Nonetheless, he is confident that Sprint will meet the stipulation the FCC made, as part of Sprint's $36 billion merger with Nextel in 2005, that the operator deploy a network that covers at least 15 million Americans within four years of the merger -- in other words, in 2009:

They are fairly minimal requirements and our current plans easily meet them.

The operator is now working with AT4 Wireless Inc. to test initial devices for its network. Initial gizmos available for WiMax will be modems from ZTE Corp. (Shenzhen: 000063; Hong Kong: 0763) and ZyXEL Communications Corp. , a laptop using an Intel Corp. (Nasdaq: INTC) chipset, and Nokia Corp. (NYSE: NOK)'s 810 tablet.

West can't say much about how the venture will price services, but both Sprint and Clearwire have promised that WiMax will offer cheaper wireless broadband:

I don't think you'll see plans north of $60, lets put it that way.

Like other execs of "new" Clearwire, or "NewCo" as he repeatedly called the new venture, West is now happy to talk up the lead that mobile WiMax will have over rival 4G long-term technolgies offered by AT&T Inc. (NYSE: T) and Verizon Wireless :

This must be the worst day for our competitors. I think they were expecting Sprint to stumble, and we didn't.

LTE will be a good technology when it arrives, but I don't see how they deploy 3G-LTE before 2011. They're still working on the standard. Our standard was baked in 2005. By that logic, we should see LTE in 2011.


Verizon has said it will take LTE (Long-Term Evolution) nationwide in 2010. AT&T is shooting for a more conservative 2011-2012 time frame.

— Dan Jones, Site Editor, Unstrung

freetoair 12/5/2012 | 3:41:17 PM
re: Clearwire: In Depth With Barry West Big mistake if West is running the company!
They need a businessman running it not a guy who fancy's himself a technologist.

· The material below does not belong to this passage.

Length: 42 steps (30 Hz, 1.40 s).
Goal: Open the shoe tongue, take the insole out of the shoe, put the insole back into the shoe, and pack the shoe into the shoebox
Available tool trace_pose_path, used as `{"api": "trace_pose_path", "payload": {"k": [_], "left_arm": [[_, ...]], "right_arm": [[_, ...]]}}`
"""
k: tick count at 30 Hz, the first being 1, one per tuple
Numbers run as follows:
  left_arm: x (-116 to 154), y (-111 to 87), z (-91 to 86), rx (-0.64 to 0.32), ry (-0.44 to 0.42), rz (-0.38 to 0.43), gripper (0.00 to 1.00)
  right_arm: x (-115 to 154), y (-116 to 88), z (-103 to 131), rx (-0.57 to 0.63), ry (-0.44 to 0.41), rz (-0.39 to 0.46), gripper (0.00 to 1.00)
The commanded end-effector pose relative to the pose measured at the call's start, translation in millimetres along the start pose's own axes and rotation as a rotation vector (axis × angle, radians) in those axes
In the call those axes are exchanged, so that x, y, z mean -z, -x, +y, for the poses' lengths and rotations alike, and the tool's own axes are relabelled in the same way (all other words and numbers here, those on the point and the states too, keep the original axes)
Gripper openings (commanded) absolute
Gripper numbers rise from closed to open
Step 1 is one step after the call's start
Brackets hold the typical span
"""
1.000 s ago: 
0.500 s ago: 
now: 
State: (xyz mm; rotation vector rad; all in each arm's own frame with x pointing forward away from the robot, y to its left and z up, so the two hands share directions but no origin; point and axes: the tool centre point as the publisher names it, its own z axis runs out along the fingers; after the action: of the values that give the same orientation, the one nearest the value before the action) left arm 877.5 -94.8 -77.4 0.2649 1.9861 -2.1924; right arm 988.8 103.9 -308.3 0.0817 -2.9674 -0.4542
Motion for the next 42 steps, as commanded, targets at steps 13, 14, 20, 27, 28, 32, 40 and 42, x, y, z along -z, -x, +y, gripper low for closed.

Off to a bad start.
wap545 12/5/2012 | 3:41:14 PM
re: Clearwire: In Depth With Barry West The new Clearwire will deploy its WiMAX network mainly in major urban areas, as Sprint originally did in its initial deployment of CDMA based Cell. In effective ignoring, in the Clearwire case, the severe limitation this new network will face trying to address (reliably) a mobile function in Rural markets with any semblace of foliage. If Clearwire does not replace the 2.5Ghz spectrum with one of the sub 1Ghz licenses (AWS or 700Mhz or even the Unlicensed White Space spectrums)it will die a quick death when Verizon Wireless and AT&T deliver on their 700Mhz based LTE networks in the 2011/2012 time frame.
The MSO have a serious nationwide AWS portfolio and I am sure with the deep pockest Google and Intel have they be able to buy up additional AWS Spectrum to cover the main markets.
The White Space spectrum, Google is fighting for, is also a very attractive and low cost options as well.
I realize there are a lot of issues with these alternative spectrums but these folks will need to do something fast and before they spend all the $$ to build out this marginal network.


Jim A
Star Man 12/5/2012 | 3:40:59 PM
re: Clearwire: In Depth With Barry West The promise of WiFi for municipal services is dead. WiFi will only be economical at the enterprise for data usage.

WiFi VoIP at the enterprise user level is a bust for corporations due to security issues and more expensive economics than current corporate voice package plans currently being offered.